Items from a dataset

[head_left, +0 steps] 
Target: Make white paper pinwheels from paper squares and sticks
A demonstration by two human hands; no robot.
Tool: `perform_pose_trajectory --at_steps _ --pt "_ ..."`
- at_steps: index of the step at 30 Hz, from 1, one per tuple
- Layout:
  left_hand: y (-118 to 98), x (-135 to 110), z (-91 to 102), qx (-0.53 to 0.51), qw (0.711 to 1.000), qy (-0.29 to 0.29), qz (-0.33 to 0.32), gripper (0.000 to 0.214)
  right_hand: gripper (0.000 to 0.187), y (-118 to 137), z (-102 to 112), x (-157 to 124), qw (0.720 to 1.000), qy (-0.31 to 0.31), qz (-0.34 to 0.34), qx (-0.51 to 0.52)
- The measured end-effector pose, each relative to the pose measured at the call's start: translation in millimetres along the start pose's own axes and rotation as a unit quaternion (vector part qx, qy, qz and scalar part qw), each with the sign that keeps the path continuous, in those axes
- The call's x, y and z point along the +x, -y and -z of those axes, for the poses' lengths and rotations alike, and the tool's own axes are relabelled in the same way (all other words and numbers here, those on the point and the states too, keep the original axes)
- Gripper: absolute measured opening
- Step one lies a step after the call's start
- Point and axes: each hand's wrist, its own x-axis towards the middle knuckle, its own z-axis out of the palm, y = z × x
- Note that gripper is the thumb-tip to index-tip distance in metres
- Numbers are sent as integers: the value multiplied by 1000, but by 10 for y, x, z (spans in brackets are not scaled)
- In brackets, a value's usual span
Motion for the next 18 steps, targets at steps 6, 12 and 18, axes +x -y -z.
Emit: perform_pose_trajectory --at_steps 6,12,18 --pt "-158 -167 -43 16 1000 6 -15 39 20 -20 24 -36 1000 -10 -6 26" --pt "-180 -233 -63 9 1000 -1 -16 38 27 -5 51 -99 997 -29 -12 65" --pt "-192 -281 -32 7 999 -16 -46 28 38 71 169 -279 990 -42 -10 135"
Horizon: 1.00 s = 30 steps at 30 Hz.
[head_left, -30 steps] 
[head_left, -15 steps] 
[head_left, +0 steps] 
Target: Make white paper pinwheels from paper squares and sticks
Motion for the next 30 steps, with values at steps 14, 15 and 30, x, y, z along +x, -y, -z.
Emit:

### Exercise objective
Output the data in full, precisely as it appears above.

### Solution below
[head_left, +0 steps] 
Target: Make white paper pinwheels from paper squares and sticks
A demonstration by two human hands; no robot.
Tool: `perform_pose_trajectory --at_steps _ --pt "_ ..."`
- at_steps: index of the step at 30 Hz, from 1, one per tuple
- Layout:
  left_hand: y (-118 to 98), x (-135 to 110), z (-91 to 102), qx (-0.53 to 0.51), qw (0.711 to 1.000), qy (-0.29 to 0.29), qz (-0.33 to 0.32), gripper (0.000 to 0.214)
  right_hand: gripper (0.000 to 0.187), y (-118 to 137), z (-102 to 112), x (-157 to 124), qw (0.720 to 1.000), qy (-0.31 to 0.31), qz (-0.34 to 0.34), qx (-0.51 to 0.52)
- The measured end-effector pose, each relative to the pose measured at the call's start: translation in millimetres along the start pose's own axes and rotation as a unit quaternion (vector part qx, qy, qz and scalar part qw), each with the sign that keeps the path continuous, in those axes
- The call's x, y and z point along the +x, -y and -z of those axes, for the poses' lengths and rotations alike, and the tool's own axes are relabelled in the same way (all other words and numbers here, those on the point and the states too, keep the original axes)
- Gripper: absolute measured opening
- Step one lies a step after the call's start
- Point and axes: each hand's wrist, its own x-axis towards the middle knuckle, its own z-axis out of the palm, y = z × x
- Note that gripper is the thumb-tip to index-tip distance in metres
- Numbers are sent as integers: the value multiplied by 1000, but by 10 for y, x, z (spans in brackets are not scaled)
- In brackets, a value's usual span
Motion for the next 18 steps, targets at steps 6, 12 and 18, axes +x -y -z.
Emit: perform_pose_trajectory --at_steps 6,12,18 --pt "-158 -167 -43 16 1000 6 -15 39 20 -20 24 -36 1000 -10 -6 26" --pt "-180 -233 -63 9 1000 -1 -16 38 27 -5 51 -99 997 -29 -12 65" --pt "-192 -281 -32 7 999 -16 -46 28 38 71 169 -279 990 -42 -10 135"
Horizon: 1.00 s = 30 steps at 30 Hz.
[head_left, -30 steps] 
[head_left, -15 steps] 
[head_left, +0 steps] 
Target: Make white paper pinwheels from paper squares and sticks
Motion for the next 30 steps, with values at steps 14, 15 and 30, x, y, z along +x, -y, -z.
Emit:

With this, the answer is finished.